Extended duration of anti-PD-1 therapy, using reduced frequency dosing, in patients with advanced melanoma and Merkel cell carcinoma
September 21, 2023
Journal of Clinical Oncology
September 21, 2023
How long an MCC patient should continue to receive immunotherapy treatment is unclear. This study aimed to investigate whether reduced frequency dosing (giving immunotherapy less often) is effective in preventing the cancer from coming back, while also lowering patient costs and increasing convenience. 23 patients were included in this study – they received standard immunotherapy dosing every 2-3 weeks for an average of 1.1 years, followed by reduced frequency dosing every 2-3 months for an average of 1.2 years. The findings revealed that 100% of these patients remained cancer-free after 3 years, and the total patient savings amounted to around $1 million in drug costs and 350+ hours of time spent in clinic or traveling. While further studies are needed, giving immunotherapy less often may save both time and money while not increasing risk of recurrence.

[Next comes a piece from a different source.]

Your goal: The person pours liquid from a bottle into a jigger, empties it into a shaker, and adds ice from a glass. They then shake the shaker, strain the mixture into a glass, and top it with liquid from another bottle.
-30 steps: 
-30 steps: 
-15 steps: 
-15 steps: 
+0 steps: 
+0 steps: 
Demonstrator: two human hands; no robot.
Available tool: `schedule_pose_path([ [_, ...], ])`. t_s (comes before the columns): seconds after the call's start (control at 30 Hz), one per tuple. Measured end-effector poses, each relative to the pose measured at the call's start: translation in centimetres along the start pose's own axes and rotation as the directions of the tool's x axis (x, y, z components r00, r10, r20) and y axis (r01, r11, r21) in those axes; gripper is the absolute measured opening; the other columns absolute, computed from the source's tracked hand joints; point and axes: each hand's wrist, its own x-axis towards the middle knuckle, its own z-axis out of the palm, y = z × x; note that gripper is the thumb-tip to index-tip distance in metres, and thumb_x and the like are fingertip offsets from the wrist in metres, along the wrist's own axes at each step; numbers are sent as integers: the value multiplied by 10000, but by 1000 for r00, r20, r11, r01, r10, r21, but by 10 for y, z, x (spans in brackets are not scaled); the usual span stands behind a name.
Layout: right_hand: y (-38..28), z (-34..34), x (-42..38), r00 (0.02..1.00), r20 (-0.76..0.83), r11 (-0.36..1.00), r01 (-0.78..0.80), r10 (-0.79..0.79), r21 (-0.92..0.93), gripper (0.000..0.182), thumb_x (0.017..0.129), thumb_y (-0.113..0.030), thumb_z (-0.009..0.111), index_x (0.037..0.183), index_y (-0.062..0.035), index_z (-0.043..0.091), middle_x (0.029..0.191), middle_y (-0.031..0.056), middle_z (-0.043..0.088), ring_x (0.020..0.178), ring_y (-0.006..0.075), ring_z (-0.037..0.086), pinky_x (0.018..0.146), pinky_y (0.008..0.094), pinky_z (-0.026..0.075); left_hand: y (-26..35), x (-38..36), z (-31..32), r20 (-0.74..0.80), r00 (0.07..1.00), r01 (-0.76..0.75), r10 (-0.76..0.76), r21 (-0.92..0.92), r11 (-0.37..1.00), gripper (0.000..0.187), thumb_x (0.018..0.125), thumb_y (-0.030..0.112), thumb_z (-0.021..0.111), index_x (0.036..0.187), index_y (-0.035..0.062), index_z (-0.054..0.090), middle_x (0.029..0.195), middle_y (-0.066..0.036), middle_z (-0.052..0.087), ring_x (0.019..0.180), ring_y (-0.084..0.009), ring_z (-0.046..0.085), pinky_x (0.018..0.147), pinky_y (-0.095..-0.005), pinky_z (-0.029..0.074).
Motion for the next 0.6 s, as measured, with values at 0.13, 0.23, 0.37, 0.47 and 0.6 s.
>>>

Background: Optimal duration of treatment (DoT) with immune checkpoint inhibitors (ICI) in patients with metastatic melanoma (Mel) and Merkel cell carcinoma (MCC) is unclear. ICI discontinuation in Mel patients, especially those without CR, may be associated with a higher rate of progression over time, as compared to ICI continuation. Thus, extending DoT could improve outcomes. However, indefinite continuation at standard frequency doses (SFD) is not logistically or financially viable. Based on data from phase I studies suggesting sustained PD-1 receptor occupancy beyond 3 months after a single dose of nivolumab, we employed reduced frequency dosing (RFD) of anti-PD-1 antibodies every 2-3 months, to extend ICI duration beyond 2 years.
Methods: This retrospective study analyzes patients in our skin cancer clinic with metastatic Mel and MCC who experienced initial clinical benefit with anti-PD-1 administered at SFD and then transitioned to RFD. We analyzed safety and efficacy endpoints including progression free survival (PFS) and rates of immune-related adverse events (irAE) with RFD. We also compared the pharmaceutical costs and patient-centered costs between 2 years of treatment at SFD versus extended DoT at RFD.
Results: From 2014 – 2021, 23 patients with either metastatic Mel (N = 18) or MCC (N = 5) received anti-PD-1 therapy at RFD. Median DoT at SFD in this cohort was 1.1 years (range 0.2 – 2.2) with best objective tumor responses of CR (N =6), PR (N = 11), SD (N = 6). Median DoT at RFD was 1.2 years (range 0.2 – 3.5). The median follow-up for the entire cohort is 3.7 years (range 0.7 – 6.3) after ICI initiation. The 3-year PFS in Mel patients was 100% in those with CR (3/3), 89% with PR (8/9), and 50% with SD (3/6). The 3-year PFS in MCC was 100% in all 5 patients, including patients with CR (3/3) and with PR (2/2). Any-grade irAEs occurred in 43% of patients by 3 years on RFD, and grade 3/4 irAEs presented in 15%. Among the subset of 15 patients with DoT >2 years (median 3.4 yr, range 2.0 – 5.0), total savings amounted to $1.1 million in drugs costs and 384 hours of clinic and travel time despite the increased DoT, as compared to the calculated values for 2-year DoT at SFD.
Conclusions: RFD may provide an alternative approach to extending DoT in patients receiving ICI without additional logistical and financial burden, while preserving outcomes. Efficacy and safety data suggest sustained biologic activity of ICI with RFD administration. PK/PD analyses on patient samples are ongoing to further characterize the RFD approach. The RFD approach could be utilized to expand ICI access to communities with limited healthcare resources, thereby impacting cancer outcomes at a global scale.